I had surgery a week ago. I had only undergone surgery under general anesthetic once before, an outpatient surgery about fifteen years ago. This time, I had a cancerous body part removed, meaning I was unconscious for longer than during the previous go-round and had to stay in the hospital overnight.
On the day of the surgery, I had to report to the hospital at 5:30 a.m. I got up at 3:30 and took a shower, read a devotional, and practiced yoga by the time I left for the hospital. I was ready to get it done with! It took over an hour to get prepped for surgery, with the activities that took place during that process not being enough to distract me from the apprehension that loitered around the edges of consciousness. I wasn’t exactly fearful, but the thought of spending three hours supine and senseless while someone was cutting on my flesh was discomforting.
During the prep time, the dramatis personae of the operating room (nurse, surgeon, anesthetist) all made brief appearances. They went over what they and I already knew, then gave me time for questions. These interactions were oddly reassuring. Calm, competent professionalism was exactly what the situation called for, and they provided it!
The anesthetist’s assistant started a drip and I was wheeled out in the hallway, heading for the operating room. I remember only the first ten seconds of that journey. My next memory was of the lights in the recovery room, with my first thoughts being that I would like to sleep a little longer and that parts of my body were hurting that hadn’t been hurting before. The doctor had apparently come to my bed before I had come to. He told Paula, the friend who had stayed in the waiting room for the duration of the surgery, that he didn’t see any evidence that the cancer had spread beyond my prostate. He will know more when the pathology report comes back. For now, though, the news is good.

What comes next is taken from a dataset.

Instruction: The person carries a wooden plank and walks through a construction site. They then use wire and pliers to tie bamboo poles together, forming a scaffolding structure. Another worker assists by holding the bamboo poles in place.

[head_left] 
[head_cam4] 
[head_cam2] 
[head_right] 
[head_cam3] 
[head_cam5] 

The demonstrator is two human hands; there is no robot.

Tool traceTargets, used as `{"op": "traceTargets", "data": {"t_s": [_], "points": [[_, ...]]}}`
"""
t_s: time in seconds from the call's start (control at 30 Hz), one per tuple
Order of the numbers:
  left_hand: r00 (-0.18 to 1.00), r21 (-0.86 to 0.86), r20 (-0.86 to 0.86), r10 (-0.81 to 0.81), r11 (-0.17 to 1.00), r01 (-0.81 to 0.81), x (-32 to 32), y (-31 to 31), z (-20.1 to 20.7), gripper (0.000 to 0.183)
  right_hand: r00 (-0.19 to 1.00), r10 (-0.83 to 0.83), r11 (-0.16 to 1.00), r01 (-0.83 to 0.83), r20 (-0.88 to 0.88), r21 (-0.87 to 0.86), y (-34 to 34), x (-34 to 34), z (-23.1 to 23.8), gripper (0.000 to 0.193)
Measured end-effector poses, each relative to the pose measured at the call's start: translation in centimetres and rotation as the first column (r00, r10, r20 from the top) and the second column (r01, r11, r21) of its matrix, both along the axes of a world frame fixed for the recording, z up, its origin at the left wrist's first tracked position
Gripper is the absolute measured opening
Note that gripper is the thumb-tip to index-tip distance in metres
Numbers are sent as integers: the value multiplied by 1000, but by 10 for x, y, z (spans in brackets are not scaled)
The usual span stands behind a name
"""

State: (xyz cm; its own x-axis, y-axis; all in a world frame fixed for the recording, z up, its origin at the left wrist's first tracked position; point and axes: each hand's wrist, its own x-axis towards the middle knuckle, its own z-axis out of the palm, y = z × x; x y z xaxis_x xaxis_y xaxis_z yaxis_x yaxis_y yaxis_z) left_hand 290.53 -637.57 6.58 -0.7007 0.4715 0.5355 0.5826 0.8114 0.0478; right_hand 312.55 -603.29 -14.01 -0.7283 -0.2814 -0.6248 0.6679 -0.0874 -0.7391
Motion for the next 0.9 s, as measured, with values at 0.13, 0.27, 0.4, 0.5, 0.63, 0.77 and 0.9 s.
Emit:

I remember the next gurney ride, to the room where I stayed until discharge the next day. Recovery during that 20 or so hours and in the six days since then has been a series of small steps. For example, I went from sipping water to having tea and gelatin, then watery oatmeal, then tomato soup, and gradually on towards my regular diet, having to backtrack when I went too fast. I moved little the first few hours, but by late afternoon was sitting up and during the evening shuffled down the hallway, clinging to the IV pole for support.. Now I can walk slowly up and down the street in front of where I live.
I still have a moderate amount of pain, especially at the sites in my abdomen where the incisions were made. The incisions aren’t large, but their effect on me is. I move delicately, hunching a bit when I walk so my abdominal muscles won’t be stretched and using my arms as much as possible to position myself without pulling on the stitches. If I’m not careful enough, pain quickly calls me to heel (and hopefully to heal as well). I’m not driving yet; I’ve met the criteria to do so, but my focus now is more on recovery than on going anywhere.
Surgery and its effects on my body remind me of my fragility. Tomorrow is Ash Wednesday, when we are reminded that we come from and will return to dust. Even during the interim between dust and dust–when the life force flares within us–we are not as hearty as we imagine ourselves to be. I thought of this recently when for the first time I noticed a particular verse in Psalm 119:
“Though I am like a wineskin in the smoke
I do not forget your decrees.” (v. 83)
The note in my TNIV Study Bible (Zondervan, Grand Rapids, 2006) explained: “As a wineskin hanging in the smoke and heat above a fire becomes smudged and shriveled, so the psalmist bears the marks of his affliction.” Lately I’ve been feeling smudged and shriveled by the heat. It’s nice to know this sense of myself fits with a long spiritual tradition!
The second part of the verse, about remembering God’s commandments or decrees, seems to indicate that the psalmist remembers what is important even in times of hardship. I wonder whether there’s a bit more to it than that, though. In the Hebrew scripture, the law is not just a list of commandments or rules to follow but is God’s comprehensive response to the tragedy of Eden. It is aimed at restoration, at nothing less than a new creation. When life seems flimsy and transient, the thought that God is at work making all things new is a comfort. I may be a wineskin withered by the fire, but I will eventually be restored. For now, I’m at rest.